* _WORK REQUEST_
Scan the lines below; pull out those with "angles".

□ □ □ □ □

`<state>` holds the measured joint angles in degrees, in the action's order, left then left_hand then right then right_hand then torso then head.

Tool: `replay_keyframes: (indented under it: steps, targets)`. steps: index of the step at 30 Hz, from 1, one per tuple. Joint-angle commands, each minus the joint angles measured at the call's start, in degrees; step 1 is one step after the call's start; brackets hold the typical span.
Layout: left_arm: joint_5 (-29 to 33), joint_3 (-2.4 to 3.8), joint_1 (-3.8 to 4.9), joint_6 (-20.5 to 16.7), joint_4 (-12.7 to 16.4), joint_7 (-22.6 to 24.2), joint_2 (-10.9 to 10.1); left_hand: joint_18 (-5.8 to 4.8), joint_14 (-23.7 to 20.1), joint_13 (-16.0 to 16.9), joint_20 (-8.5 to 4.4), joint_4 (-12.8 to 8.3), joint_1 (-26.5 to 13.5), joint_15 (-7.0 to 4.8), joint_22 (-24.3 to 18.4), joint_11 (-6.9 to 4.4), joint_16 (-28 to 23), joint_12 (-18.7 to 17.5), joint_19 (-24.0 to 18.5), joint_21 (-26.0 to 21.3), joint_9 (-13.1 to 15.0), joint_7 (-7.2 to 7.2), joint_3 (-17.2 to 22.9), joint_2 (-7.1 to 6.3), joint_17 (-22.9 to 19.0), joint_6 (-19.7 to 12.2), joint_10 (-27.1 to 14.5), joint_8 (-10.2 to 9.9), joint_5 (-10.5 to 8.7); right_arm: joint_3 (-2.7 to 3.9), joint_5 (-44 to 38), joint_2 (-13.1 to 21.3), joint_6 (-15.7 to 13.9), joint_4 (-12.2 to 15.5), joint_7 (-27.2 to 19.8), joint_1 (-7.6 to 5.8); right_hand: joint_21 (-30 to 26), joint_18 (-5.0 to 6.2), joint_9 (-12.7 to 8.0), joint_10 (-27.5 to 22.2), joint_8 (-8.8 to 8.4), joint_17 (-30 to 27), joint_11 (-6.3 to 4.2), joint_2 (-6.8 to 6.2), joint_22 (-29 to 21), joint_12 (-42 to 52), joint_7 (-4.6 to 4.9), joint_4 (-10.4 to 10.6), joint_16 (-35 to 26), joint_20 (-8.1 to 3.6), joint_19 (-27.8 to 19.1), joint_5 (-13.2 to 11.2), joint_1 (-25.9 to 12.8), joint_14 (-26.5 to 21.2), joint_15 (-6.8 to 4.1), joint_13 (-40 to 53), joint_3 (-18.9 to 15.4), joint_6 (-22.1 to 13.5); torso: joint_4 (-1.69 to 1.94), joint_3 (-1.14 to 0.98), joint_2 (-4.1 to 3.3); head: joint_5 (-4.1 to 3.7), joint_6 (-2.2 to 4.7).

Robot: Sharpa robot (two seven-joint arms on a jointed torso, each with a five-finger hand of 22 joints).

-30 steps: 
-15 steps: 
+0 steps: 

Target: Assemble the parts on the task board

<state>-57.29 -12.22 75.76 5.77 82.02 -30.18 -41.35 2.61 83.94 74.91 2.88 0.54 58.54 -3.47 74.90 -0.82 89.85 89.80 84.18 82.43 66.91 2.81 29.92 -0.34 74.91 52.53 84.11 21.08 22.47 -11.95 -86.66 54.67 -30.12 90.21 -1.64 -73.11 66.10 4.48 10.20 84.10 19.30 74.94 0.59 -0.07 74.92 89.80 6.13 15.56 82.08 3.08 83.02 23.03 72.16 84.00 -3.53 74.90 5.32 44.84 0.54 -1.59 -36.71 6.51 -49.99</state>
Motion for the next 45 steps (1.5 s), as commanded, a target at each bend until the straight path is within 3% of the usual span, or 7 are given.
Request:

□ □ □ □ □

* _ANSWER AREA_
`<state>` holds the measured joint angles in degrees, in the action's order, left then left_hand then right then right_hand then torso then head.
Tool: `replay_keyframes: (indented under it: steps, targets)`. steps: index of the step at 30 Hz, from 1, one per tuple. Joint-angle commands, each minus the joint angles measured at the call's start, in degrees; step 1 is one step after the call's start; brackets hold the typical span.

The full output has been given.